As professionals we are required to engage in difficult conversations from time to time. Whether it’s a conversation that we initiate or a discussion that is directed at us, chances are, we’ve seen difficult conversations from both sides of the table in our careers.
By their very nature, difficult conversations are neither pleasant nor welcoming. Simply put, we’d rather not have them if we could help it.
As Managers, especially when it comes to performance related difficult conversations with our team-members, we often shy away (knowing that it’s necessary) for one or more of the following reasons:
- We feel it’s not our job – ‘Human Resources should do it’
- We aren’t really good at dealing with emotions – ‘What if they start to cry or get angry?’
- We don’t want to ruin our relationship with a team-member – ‘He/ She is my friend’

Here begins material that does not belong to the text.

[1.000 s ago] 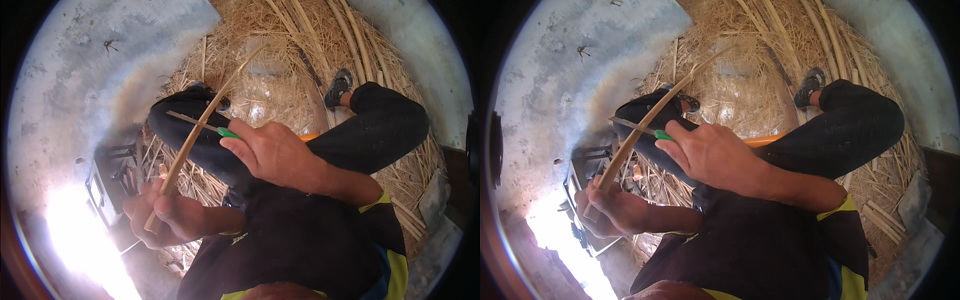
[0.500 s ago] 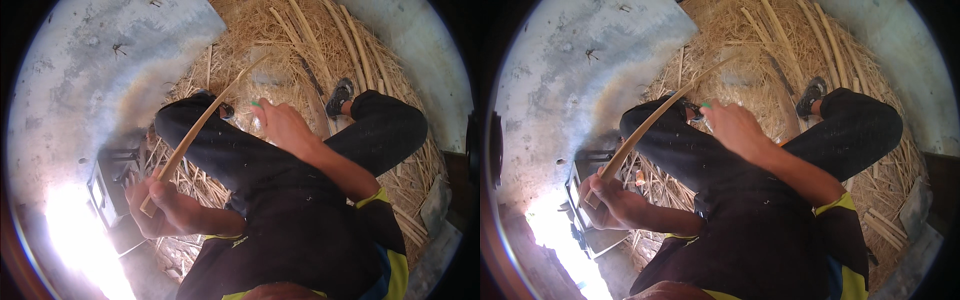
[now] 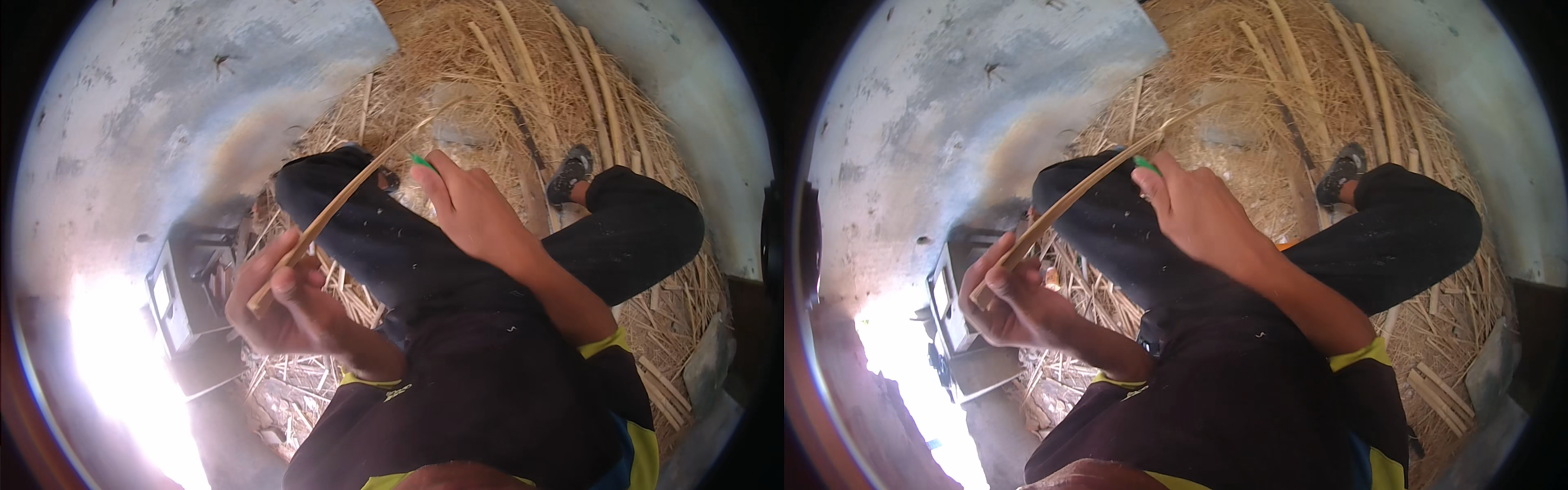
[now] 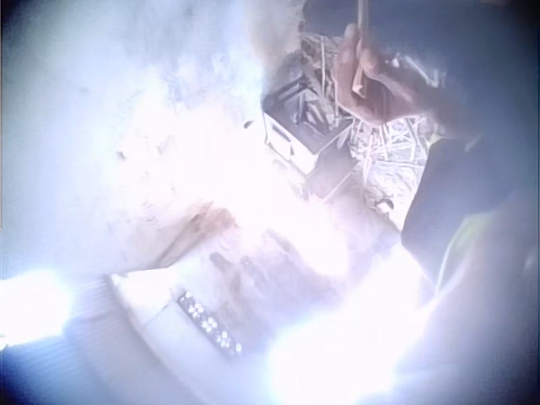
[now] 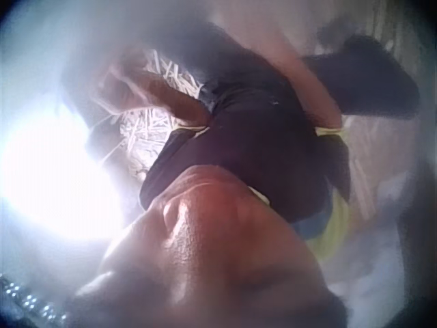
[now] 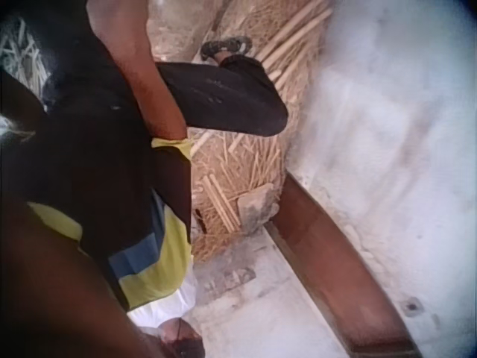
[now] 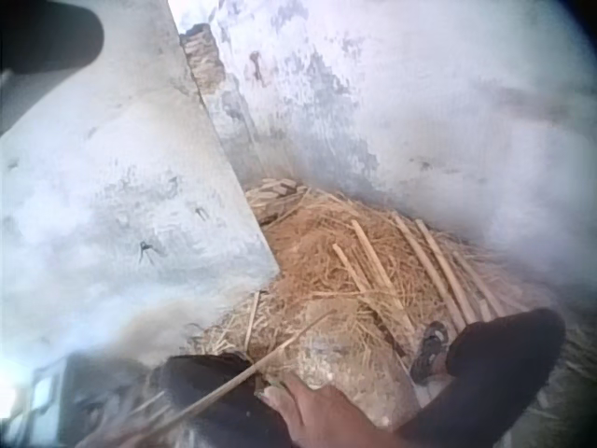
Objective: The person sits on a bed of straw and uses a knife to shave and smooth a long, thin bamboo stick. They repeatedly scrape the surface of the stick with the blade, rotating it to work on different sides, and occasionally inspect the progress.
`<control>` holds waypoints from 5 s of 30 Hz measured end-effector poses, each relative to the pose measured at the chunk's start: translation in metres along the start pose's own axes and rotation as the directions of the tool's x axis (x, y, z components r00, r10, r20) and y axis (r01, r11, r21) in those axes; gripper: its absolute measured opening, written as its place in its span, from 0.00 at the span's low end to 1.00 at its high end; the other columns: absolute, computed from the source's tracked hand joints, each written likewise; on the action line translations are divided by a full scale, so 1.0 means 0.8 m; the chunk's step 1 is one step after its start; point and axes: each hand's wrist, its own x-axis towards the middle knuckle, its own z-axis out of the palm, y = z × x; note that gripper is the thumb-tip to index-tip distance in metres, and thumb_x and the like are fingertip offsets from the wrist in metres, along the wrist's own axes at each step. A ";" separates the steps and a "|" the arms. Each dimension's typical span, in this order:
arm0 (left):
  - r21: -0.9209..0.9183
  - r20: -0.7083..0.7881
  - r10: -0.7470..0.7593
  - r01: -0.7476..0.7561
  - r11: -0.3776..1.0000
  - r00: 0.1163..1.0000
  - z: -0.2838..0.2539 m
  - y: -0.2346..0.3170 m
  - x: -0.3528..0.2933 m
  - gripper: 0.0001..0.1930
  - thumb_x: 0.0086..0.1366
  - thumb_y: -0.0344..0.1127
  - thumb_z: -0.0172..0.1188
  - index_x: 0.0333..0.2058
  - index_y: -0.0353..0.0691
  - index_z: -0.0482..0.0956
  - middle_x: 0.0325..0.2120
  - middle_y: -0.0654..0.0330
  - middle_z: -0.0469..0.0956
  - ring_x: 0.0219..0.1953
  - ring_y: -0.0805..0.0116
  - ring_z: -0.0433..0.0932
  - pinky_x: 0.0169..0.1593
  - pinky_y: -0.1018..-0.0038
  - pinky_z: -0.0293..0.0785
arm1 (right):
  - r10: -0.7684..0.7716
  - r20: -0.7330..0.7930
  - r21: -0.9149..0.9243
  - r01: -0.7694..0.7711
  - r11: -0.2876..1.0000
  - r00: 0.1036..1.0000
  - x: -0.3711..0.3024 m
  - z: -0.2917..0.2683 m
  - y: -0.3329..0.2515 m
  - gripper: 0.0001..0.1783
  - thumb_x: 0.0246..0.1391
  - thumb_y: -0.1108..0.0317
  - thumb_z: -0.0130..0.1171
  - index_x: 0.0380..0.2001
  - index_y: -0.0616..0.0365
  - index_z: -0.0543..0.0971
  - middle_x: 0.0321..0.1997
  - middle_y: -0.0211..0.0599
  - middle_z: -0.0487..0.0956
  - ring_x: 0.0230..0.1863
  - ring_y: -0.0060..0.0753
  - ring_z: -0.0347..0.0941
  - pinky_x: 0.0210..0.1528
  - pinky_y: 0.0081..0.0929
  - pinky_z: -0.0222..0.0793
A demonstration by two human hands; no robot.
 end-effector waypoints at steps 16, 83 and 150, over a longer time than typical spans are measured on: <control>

So the question that really begs to be asked is; how can we make difficult performance conversations ‘less difficult’ and more manageable?
Before we get to this, let’s first try and find out the issue with difficult conversations. On the face of it, we need to get the other person to agree to our point of view. How hard can that be? Our discomfort stems from the fact that we are apprehensive about the other person’s reaction – we often find ourselves running a ‘practice’ script in our mind before the actual conversation; trying out scenario after scenario and preparing our response in each case. But the actual conversation almost always turns out to be very different.
To simplify the process of having difficult performance conversations, let us try and break it down into the following three entities:
- Me
- You
- The Situation
A difficult performance conversation stripped to its bare bones is all about me (the manager), you (the team-member) and the situation.
It is important to focus on ‘me’:
By focusing on what you want, you are exercising control on possibly the only thing that you CAN control, which is your behaviour. Now this is easier said than done. Why, you ask? Because the tendency for either ‘fight’ or ‘flight’ is inherent in all of us. Under pressure, we resort to one of the two, depending on what comes naturally to us. It is here that you need to take control of your emotions and not give in to either.
It is also critical to understand ‘you’:
More often than not, we tend to pre-judge our team-member based on our experience with them. This tendency is difficult to resist, especially since we think we’ve got our team figured out – their motivations, strengths, challenges etc. We convince ourselves that we are right. This leads us, in our mind, to start preparing arguments and counter-arguments for any defence (or offence) that the team-member might put forward. This situation is akin to ‘Guilty till Proven Innocent’ and before we know it we’ve given in to the ‘horns effect’ in labelling the person with absolute statements like ‘he’s good for nothing…’, ‘she’s always late in report submissions’ etc.
One of the things that we as managers can do to change this is to stop thinking about the person and start thinking about the problem. By focusing on the issue rather than the personality, we can avoid judgment and carry out a difficult performance conversation with an open mind.
Learn about the ‘Situation’:
Last but not least; we need to understand the situation. We need to try and find out as much as possible about the circumstances under which an action was taken (or missed). Don’t make assumptions about what may have happened and how your team member may have reacted because ‘he/ she always does this’.
When you actually get to the scene of the conversation, double check your facts and gain agreement from the team member at the very beginning. This will help you in two ways:
– First, it will add credibility to your side of the story because you’ve stated and verified the facts.
– Second, once the team-member agrees to the situation, it will be difficult for them to go back and deny facts.
Therefore, as managers, it will serve us well to:
– Manage our emotions and hold our own in the face of aggression, submissiveness, stubbornness, denial etc.
– Target the issue and not the personality, while giving examples to make our point.
– Collect as much information as we can about the situation and prepare our case factually, giving the benefit of doubt to our team member wherever necessary.